Exercise instructions:
Search the records below for the string "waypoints", and report each line that contains it.

Provided information:
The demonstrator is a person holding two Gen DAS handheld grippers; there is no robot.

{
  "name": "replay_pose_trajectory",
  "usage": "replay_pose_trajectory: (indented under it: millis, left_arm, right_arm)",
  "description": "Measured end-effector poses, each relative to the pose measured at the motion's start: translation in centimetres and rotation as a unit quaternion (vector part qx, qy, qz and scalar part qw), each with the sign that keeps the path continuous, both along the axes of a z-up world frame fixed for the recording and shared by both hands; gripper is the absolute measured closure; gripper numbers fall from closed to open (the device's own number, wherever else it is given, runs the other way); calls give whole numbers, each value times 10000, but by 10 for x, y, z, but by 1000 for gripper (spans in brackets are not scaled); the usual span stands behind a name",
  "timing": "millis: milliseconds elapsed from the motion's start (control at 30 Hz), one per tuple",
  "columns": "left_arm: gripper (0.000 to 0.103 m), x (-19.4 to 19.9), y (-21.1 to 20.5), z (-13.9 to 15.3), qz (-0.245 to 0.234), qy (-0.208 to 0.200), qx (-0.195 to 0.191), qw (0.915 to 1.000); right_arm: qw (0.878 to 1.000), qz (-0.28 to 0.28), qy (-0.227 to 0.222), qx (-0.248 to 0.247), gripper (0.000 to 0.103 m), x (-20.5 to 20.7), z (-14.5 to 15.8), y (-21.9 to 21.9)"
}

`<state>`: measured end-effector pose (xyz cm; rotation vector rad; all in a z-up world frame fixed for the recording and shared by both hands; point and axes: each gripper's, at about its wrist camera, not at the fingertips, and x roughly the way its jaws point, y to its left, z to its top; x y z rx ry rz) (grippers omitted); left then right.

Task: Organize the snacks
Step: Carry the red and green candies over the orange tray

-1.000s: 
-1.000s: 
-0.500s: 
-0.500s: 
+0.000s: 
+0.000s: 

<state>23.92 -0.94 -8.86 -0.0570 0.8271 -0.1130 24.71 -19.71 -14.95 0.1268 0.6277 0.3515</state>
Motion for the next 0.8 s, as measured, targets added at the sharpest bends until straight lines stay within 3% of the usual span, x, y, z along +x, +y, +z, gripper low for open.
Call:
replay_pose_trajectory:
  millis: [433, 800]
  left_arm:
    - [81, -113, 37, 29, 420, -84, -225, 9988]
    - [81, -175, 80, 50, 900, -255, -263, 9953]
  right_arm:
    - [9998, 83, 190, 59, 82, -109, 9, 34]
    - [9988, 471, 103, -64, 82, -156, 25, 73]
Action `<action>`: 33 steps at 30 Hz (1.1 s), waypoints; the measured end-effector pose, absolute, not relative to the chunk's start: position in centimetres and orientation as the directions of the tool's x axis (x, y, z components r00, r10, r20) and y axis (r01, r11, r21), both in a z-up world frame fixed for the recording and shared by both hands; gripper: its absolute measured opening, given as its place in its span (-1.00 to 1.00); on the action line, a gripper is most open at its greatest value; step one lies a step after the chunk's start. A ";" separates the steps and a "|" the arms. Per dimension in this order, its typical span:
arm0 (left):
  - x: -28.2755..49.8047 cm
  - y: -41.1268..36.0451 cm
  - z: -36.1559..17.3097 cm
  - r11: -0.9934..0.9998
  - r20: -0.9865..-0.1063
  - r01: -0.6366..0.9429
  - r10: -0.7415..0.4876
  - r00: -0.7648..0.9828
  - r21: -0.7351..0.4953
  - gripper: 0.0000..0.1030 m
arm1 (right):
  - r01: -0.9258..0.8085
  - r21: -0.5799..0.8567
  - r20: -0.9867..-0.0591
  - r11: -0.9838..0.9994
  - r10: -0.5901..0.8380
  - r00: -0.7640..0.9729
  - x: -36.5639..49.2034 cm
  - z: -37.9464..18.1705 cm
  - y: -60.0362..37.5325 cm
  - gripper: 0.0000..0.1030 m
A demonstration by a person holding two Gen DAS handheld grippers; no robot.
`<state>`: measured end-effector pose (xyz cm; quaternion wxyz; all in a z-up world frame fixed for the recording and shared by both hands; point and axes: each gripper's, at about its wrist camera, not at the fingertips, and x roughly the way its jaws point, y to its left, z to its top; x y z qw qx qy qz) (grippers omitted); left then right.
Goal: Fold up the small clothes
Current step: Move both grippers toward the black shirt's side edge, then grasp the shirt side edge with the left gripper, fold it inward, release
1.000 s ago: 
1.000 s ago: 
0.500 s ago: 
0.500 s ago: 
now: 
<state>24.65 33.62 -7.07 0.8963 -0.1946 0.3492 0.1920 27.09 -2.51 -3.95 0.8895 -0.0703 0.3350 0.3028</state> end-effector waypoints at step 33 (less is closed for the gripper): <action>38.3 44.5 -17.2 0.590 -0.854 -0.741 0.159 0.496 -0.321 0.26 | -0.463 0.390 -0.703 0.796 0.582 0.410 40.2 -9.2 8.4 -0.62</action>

Task output:
Action `<action>`: 33 steps at 30 Hz (1.1 s), waypoints; the measured end-effector pose, absolute, not relative to the chunk's start: position in centimetres and orientation as the directions of the tool's x axis (x, y, z components r00, r10, r20) and y axis (r01, r11, r21), both in a z-up world frame fixed for the recording and shared by both hands; gripper: its absolute measured opening, given as its place in its span (-1.00 to 1.00); on the action line, a gripper is most open at its greatest value; step one lies a step after the chunk's start. A ";" separates the steps and a "|" the arms. Per dimension in this order, its typical span:
<state>24.65 33.62 -7.07 0.8963 -0.1946 0.3492 0.1920 27.09 -2.51 -3.95 0.8895 -0.0703 0.3350 0.3028</state> end-effector waypoints at step 33 (less is closed for the gripper): <action>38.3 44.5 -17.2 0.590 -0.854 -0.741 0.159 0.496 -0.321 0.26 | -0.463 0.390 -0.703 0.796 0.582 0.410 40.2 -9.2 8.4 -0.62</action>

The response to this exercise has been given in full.